## WHAT THE TASK REQUIRES:
Only the lines from the one with "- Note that" to the end of the data below should be returned, each exactly as it stands.

## PROVIDED DATA:

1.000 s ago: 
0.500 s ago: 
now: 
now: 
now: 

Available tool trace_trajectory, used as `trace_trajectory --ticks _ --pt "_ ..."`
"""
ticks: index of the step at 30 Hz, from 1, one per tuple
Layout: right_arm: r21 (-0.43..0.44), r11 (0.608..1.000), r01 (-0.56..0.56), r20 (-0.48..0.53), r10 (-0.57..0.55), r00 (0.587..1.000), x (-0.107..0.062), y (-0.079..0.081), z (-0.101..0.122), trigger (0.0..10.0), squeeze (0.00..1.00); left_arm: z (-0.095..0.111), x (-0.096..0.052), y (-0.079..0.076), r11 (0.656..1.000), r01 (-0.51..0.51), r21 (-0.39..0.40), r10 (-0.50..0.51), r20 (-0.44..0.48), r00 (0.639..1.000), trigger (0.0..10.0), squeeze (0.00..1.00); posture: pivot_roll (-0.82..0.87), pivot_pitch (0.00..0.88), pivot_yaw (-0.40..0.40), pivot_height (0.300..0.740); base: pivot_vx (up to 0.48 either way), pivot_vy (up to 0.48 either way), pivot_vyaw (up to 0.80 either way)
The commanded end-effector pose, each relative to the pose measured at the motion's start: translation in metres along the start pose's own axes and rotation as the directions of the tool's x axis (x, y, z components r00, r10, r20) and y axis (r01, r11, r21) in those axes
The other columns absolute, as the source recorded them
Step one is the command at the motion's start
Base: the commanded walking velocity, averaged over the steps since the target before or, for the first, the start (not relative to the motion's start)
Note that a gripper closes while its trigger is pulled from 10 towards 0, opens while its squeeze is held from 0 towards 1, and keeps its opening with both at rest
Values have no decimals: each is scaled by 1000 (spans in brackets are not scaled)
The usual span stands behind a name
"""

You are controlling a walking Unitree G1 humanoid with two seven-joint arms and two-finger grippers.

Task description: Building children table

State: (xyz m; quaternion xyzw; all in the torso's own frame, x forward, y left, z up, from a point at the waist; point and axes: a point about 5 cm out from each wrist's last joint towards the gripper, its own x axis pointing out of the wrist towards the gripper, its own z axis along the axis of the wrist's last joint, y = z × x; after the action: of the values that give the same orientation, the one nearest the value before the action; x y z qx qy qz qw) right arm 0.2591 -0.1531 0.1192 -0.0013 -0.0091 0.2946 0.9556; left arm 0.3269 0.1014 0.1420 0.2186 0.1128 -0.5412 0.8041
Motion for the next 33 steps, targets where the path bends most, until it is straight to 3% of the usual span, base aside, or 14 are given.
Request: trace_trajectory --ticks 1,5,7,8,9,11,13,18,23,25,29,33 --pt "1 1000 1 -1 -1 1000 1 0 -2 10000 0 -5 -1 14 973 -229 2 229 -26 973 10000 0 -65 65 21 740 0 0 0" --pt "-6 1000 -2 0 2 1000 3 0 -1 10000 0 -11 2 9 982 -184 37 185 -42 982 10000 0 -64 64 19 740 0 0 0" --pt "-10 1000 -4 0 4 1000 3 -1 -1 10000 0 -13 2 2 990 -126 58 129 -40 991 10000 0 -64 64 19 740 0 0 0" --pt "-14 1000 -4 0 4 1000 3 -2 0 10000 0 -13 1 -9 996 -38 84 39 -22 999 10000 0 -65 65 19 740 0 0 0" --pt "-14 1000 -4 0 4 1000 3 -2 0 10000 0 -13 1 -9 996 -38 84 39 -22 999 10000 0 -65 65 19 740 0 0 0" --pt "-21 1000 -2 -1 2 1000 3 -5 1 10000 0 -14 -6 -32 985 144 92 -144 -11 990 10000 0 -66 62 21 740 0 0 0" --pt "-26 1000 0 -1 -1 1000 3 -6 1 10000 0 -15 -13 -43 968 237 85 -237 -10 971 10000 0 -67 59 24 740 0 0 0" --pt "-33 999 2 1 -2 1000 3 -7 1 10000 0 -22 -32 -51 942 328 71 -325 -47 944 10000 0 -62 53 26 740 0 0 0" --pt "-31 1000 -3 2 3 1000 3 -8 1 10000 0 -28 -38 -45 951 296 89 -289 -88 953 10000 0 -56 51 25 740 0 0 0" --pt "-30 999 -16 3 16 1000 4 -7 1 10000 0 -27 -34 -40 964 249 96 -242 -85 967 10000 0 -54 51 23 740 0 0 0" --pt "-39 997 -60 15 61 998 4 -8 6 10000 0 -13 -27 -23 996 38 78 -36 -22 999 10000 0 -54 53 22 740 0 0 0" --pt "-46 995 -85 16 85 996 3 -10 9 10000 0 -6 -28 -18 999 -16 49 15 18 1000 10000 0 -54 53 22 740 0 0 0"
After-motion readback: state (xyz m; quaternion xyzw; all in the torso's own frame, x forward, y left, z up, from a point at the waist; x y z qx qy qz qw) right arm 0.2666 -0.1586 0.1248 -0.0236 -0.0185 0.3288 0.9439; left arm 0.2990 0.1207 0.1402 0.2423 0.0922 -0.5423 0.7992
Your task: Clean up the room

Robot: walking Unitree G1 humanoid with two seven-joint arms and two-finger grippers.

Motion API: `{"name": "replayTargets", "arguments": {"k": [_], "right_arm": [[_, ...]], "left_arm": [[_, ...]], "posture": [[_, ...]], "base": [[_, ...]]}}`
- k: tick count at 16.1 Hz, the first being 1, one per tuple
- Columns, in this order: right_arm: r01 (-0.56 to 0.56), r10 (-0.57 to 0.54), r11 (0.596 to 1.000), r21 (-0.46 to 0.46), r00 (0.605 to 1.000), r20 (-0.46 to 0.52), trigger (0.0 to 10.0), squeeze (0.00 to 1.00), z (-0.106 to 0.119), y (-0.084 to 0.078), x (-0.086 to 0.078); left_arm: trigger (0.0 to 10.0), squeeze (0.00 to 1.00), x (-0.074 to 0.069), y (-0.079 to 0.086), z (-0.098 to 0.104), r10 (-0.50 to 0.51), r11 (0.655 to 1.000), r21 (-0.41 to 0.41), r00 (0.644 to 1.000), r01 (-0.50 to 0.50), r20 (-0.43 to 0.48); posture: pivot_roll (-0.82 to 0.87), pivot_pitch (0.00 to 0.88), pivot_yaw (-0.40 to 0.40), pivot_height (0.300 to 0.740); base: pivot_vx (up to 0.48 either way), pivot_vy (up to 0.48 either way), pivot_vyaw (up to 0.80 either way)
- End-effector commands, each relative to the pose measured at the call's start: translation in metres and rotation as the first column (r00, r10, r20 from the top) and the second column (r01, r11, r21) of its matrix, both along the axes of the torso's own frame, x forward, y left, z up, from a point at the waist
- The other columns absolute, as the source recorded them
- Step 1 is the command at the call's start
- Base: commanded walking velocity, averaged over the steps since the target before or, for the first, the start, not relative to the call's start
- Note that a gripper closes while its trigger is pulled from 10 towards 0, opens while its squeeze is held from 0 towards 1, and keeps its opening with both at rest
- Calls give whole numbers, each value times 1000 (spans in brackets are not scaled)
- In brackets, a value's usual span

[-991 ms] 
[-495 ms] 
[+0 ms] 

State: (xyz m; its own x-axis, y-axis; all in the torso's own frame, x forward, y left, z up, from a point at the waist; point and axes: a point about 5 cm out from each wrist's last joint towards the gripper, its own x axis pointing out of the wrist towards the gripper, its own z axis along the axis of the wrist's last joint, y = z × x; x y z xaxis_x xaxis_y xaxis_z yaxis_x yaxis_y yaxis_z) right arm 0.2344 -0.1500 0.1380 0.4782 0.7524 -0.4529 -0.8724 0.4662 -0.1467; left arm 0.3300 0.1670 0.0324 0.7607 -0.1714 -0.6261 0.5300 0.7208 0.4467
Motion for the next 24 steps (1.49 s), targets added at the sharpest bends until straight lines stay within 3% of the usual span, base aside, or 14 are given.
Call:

## TASK RESPONSE:
- Note that a gripper closes while its trigger is pulled from 10 towards 0, opens while its squeeze is held from 0 towards 1, and keeps its opening with both at rest
- Calls give whole numbers, each value times 1000 (spans in brackets are not scaled)
- In brackets, a value's usual span

[-991 ms] 
[-495 ms] 
[+0 ms] 

State: (xyz m; its own x-axis, y-axis; all in the torso's own frame, x forward, y left, z up, from a point at the waist; point and axes: a point about 5 cm out from each wrist's last joint towards the gripper, its own x axis pointing out of the wrist towards the gripper, its own z axis along the axis of the wrist's last joint, y = z × x; x y z xaxis_x xaxis_y xaxis_z yaxis_x yaxis_y yaxis_z) right arm 0.2344 -0.1500 0.1380 0.4782 0.7524 -0.4529 -0.8724 0.4662 -0.1467; left arm 0.3300 0.1670 0.0324 0.7607 -0.1714 -0.6261 0.5300 0.7208 0.4467
Motion for the next 24 steps (1.49 s), targets added at the sharpest bends until straight lines stay within 3% of the usual span, base aside, or 14 are given.
Call:

There is nothing more to the output.